Le Gisaka connut donc, successivement, trois races maîtresses, dont la première n’y a pratiquement pas laissé de traces (les «Bayovu », chasseurs d’éléphants ou potiers, émigrés jadis du Karagwe, dont on retrouve encore quelques centaines de spécimens à Ntaga au Mirenge et dans le Butama, n’étant point des batwa, encore qu’ils aient emprunté à ceux-ci pas mal de leurs habitudes) ; dont la deuxième y domina d’une manière incontestée jusqu’aux environs du Xème siècle de notre ère et dont la troisième s’imposa en deux temps : Abazigaba d’abord, Abagesera ensuite.

Notons encore, à ce sujet, que depuis l’annexion des restes du Royaume du Gisaka des Bagesera au Royaume du Ruanda, il y a de cela près d’un siècle, le Gisaka bénéficia d’un important apport démographique purement ruandais : batutsi gratifiés de commandements territoriaux, pastoraux ou militaires ; leurs familles, leurs serviteurs et leurs gens d’armes. Ces divers éléments ont fait souche dans le pays et ils s’y sont confondus progressivement avec la population autochtone.

Enfin, il y a lieu de signaler, aux confins Est et Sud-Est du Gisaka (Migongo) une assez importante pénétration d’éléments banyambo (indigènes du Karagwe) et dans le Sud (Gihunya) une légère infiltration d’éléments barundi.
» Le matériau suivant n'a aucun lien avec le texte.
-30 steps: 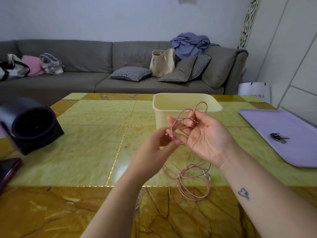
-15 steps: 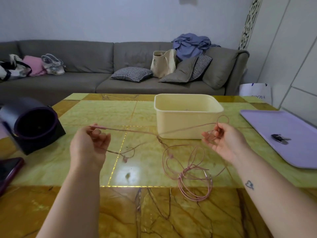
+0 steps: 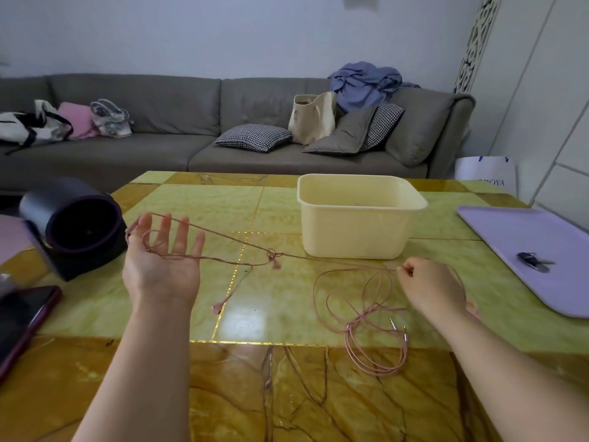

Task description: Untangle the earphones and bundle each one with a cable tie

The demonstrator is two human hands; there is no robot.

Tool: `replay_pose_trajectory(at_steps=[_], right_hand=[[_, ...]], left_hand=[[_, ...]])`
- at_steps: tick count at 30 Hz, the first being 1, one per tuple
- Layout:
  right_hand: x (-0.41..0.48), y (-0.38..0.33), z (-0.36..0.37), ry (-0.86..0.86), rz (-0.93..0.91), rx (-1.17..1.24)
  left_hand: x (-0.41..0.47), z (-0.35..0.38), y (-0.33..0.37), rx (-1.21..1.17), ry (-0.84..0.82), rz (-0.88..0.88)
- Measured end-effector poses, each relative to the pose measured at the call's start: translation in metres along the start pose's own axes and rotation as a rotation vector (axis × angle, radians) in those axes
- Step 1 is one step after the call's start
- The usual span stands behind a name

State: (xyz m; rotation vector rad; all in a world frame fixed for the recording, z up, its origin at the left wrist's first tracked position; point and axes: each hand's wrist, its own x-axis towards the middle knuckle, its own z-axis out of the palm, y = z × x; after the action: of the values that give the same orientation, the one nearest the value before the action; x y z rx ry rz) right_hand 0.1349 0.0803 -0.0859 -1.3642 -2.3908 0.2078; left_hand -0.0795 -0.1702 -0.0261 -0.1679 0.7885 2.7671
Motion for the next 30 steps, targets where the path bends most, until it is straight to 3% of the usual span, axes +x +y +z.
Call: replay_pose_trajectory(at_steps=[3,7,11,16,18,20,22,25,28,30], right_hand=[[-0.003,0.0,0.002,0.044,-0.131,-0.2],[-0.005,-0.001,0.008,-0.047,-0.132,-0.228],[-0.001,-0.011,0.003,-0.237,-0.052,0.069],[-0.006,-0.041,-0.026,-0.619,0.086,0.797],[-0.009,-0.046,-0.035,-0.65,0.111,0.865],[-0.013,-0.047,-0.043,-0.633,0.122,0.787],[-0.015,-0.047,-0.051,-0.553,0.056,0.506],[-0.015,-0.047,-0.065,-0.261,-0.164,0.029],[-0.024,-0.062,-0.073,-0.103,-0.309,0.12],[-0.04,-0.08,-0.07,-0.317,-0.33,0.327]], left_hand=[[0.001,-0.001,-0.003,-0.061,0.024,0.072],[-0.003,-0.003,-0.006,-0.096,0.084,0.168],[-0.006,0.003,-0.007,-0.045,0.002,0.14],[-0.018,0.014,-0.018,0.06,-0.177,-0.013],[-0.025,0.017,-0.024,0.073,-0.233,-0.055],[-0.031,0.022,-0.026,0.074,-0.278,-0.082],[-0.036,0.027,-0.027,0.067,-0.312,-0.1],[-0.043,0.034,-0.026,0.057,-0.364,-0.117],[-0.051,0.039,-0.027,0.047,-0.404,-0.139],[-0.055,0.042,-0.029,0.041,-0.427,-0.155]])
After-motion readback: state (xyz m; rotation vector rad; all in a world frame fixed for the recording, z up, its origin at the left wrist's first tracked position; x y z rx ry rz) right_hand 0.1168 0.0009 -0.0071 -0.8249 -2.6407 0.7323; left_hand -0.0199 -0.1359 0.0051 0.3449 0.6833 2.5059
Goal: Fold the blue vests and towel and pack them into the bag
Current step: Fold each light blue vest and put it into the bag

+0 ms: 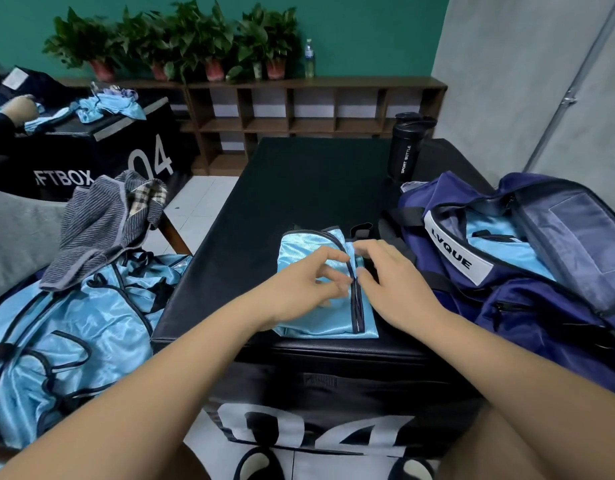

A socialement parler, on peut reconnaître dans le Gisaka actuel (tout comme au Ruanda central), trois classes : les batutsi possesseurs de charges officielles (chefs, sous-chefs, juges, secrétaires et moniteurs) et propriétaires plus ou moins importants de gros bétail ; les batutsi appauvris, ne possédant que peu ou prou de gros bétail et condamnés à adopter le mode de vie muhutu à brève échéance (quand ce n’est pas déjà chose faite) ; enfin – les bahutu, plus ou moins aisés (dont certains ont réussi à acquérir quelques têtes de gros bétail), mais qui n’en restent pas moins- et avant tout – des cultivateurs.